* [Task requirements]: For the listing that follows, give again exactly the lines from the one with "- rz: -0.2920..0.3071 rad" to the one with "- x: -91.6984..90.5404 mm", including both.

* [Task input]:
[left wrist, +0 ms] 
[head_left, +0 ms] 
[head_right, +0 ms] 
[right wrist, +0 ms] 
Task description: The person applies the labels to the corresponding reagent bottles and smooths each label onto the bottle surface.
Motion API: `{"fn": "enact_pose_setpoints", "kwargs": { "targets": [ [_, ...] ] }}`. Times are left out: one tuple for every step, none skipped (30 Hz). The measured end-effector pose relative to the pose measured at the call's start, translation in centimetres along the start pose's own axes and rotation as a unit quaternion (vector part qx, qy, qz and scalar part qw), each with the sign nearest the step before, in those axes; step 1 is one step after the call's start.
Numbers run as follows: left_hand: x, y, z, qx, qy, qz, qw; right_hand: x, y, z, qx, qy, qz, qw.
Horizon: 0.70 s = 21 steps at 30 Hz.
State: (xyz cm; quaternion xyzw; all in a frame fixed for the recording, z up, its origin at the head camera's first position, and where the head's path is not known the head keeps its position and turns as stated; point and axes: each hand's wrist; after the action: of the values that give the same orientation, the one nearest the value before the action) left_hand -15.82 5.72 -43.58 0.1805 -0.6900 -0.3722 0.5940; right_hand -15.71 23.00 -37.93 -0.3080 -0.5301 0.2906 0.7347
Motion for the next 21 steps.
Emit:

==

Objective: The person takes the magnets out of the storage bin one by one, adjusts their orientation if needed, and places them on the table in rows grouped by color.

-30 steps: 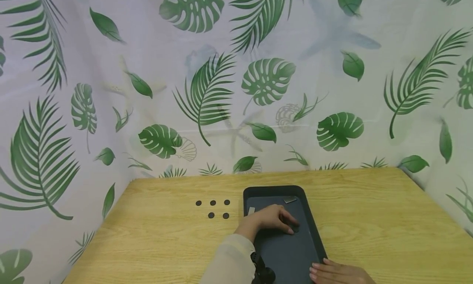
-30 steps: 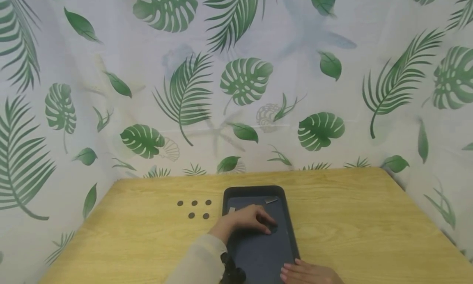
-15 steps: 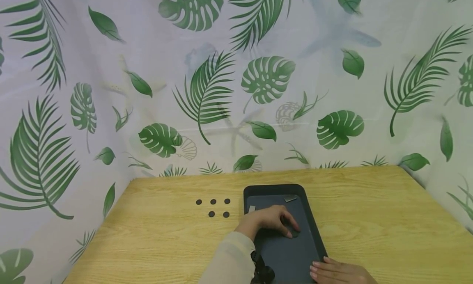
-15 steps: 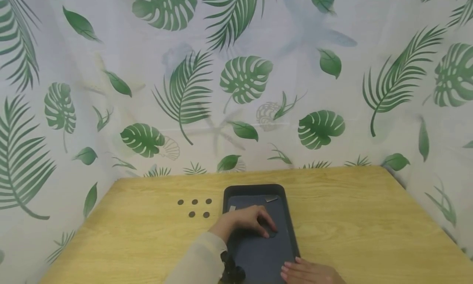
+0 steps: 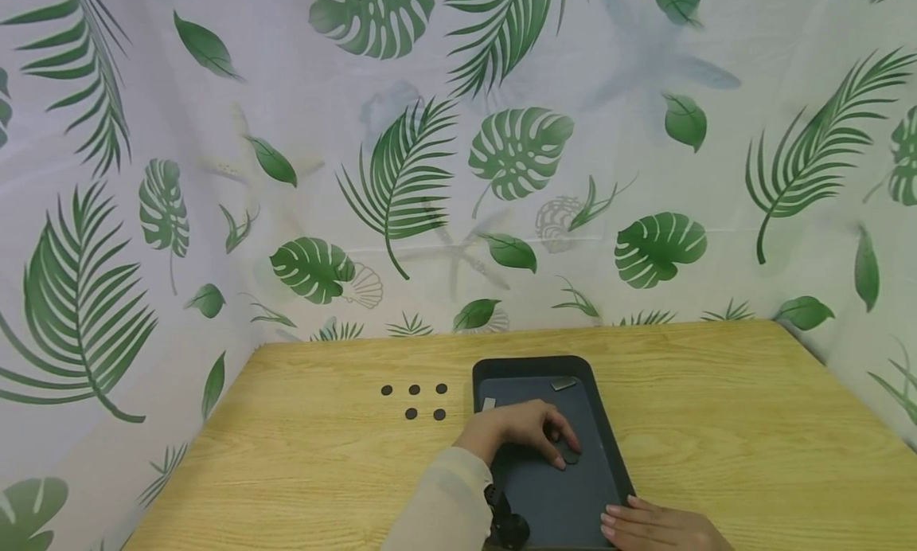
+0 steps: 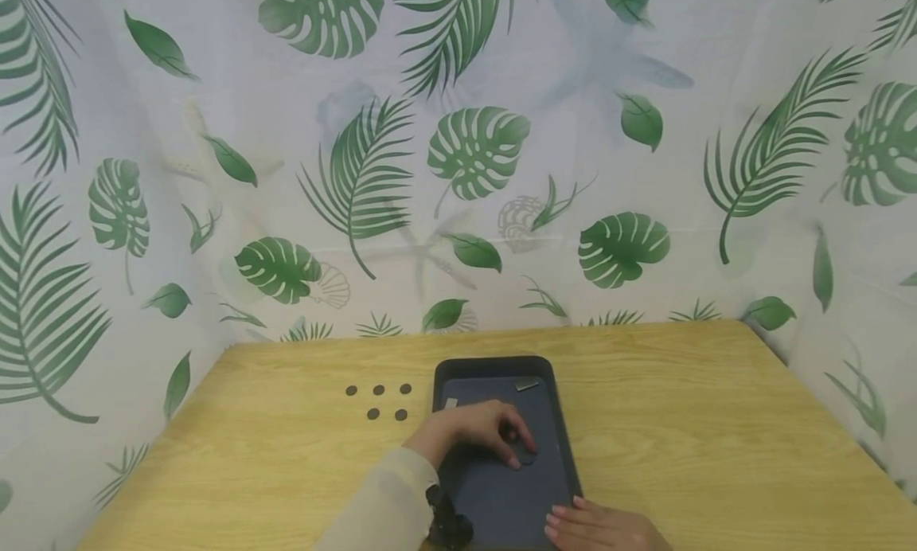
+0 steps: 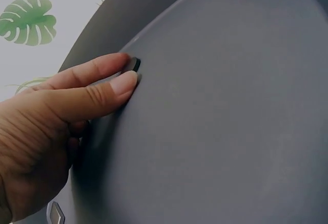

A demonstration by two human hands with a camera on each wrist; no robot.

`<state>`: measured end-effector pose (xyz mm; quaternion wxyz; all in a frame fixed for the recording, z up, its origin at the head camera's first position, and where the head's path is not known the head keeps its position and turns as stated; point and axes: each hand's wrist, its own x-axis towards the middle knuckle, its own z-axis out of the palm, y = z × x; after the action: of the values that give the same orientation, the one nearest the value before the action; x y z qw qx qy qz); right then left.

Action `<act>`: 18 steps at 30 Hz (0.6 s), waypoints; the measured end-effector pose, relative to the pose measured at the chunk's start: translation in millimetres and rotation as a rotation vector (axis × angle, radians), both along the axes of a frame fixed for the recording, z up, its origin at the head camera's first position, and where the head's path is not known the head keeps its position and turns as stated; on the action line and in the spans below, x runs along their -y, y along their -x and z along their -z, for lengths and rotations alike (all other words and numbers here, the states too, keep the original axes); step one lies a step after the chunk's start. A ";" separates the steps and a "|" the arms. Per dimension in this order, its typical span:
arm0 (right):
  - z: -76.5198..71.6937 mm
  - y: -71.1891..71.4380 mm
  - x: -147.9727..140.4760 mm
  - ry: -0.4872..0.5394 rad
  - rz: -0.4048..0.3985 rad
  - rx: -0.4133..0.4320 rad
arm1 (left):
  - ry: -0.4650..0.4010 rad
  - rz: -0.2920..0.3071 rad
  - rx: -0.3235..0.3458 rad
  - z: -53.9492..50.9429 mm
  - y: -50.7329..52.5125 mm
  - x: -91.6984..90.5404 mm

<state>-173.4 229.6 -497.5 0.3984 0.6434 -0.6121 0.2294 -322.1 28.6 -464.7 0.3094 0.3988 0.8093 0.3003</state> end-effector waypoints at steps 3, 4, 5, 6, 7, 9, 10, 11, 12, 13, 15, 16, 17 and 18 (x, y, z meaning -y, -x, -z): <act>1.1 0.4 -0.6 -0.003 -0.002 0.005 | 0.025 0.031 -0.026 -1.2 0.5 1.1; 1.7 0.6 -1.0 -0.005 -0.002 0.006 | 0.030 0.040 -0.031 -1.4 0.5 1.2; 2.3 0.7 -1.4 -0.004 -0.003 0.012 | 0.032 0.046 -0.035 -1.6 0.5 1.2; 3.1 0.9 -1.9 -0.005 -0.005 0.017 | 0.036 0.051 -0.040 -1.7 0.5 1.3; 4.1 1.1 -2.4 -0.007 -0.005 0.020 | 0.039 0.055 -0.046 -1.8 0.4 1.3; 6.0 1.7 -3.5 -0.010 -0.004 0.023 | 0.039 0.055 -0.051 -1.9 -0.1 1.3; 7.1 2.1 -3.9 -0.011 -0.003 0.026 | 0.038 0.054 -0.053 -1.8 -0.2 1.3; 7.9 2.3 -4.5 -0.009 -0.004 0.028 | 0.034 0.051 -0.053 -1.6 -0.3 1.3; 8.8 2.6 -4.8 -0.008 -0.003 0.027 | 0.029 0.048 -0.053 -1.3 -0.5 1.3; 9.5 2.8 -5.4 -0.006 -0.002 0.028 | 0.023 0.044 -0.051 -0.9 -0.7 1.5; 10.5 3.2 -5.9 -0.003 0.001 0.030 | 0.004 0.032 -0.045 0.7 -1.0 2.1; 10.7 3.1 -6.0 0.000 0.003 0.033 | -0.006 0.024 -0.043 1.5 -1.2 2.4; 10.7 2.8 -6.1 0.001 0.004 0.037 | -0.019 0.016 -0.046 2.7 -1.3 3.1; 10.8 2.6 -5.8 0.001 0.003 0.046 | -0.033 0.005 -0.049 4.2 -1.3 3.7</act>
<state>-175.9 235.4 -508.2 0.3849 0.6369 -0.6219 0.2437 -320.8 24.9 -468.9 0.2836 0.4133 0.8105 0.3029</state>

* [Task answer]:
  - rz: -0.2920..0.3071 rad
  - rx: -0.3235..0.3458 rad
  - z: -53.9492..50.9429 mm
  - y: -50.7329..52.5125 mm
  - x: -91.6984..90.5404 mm

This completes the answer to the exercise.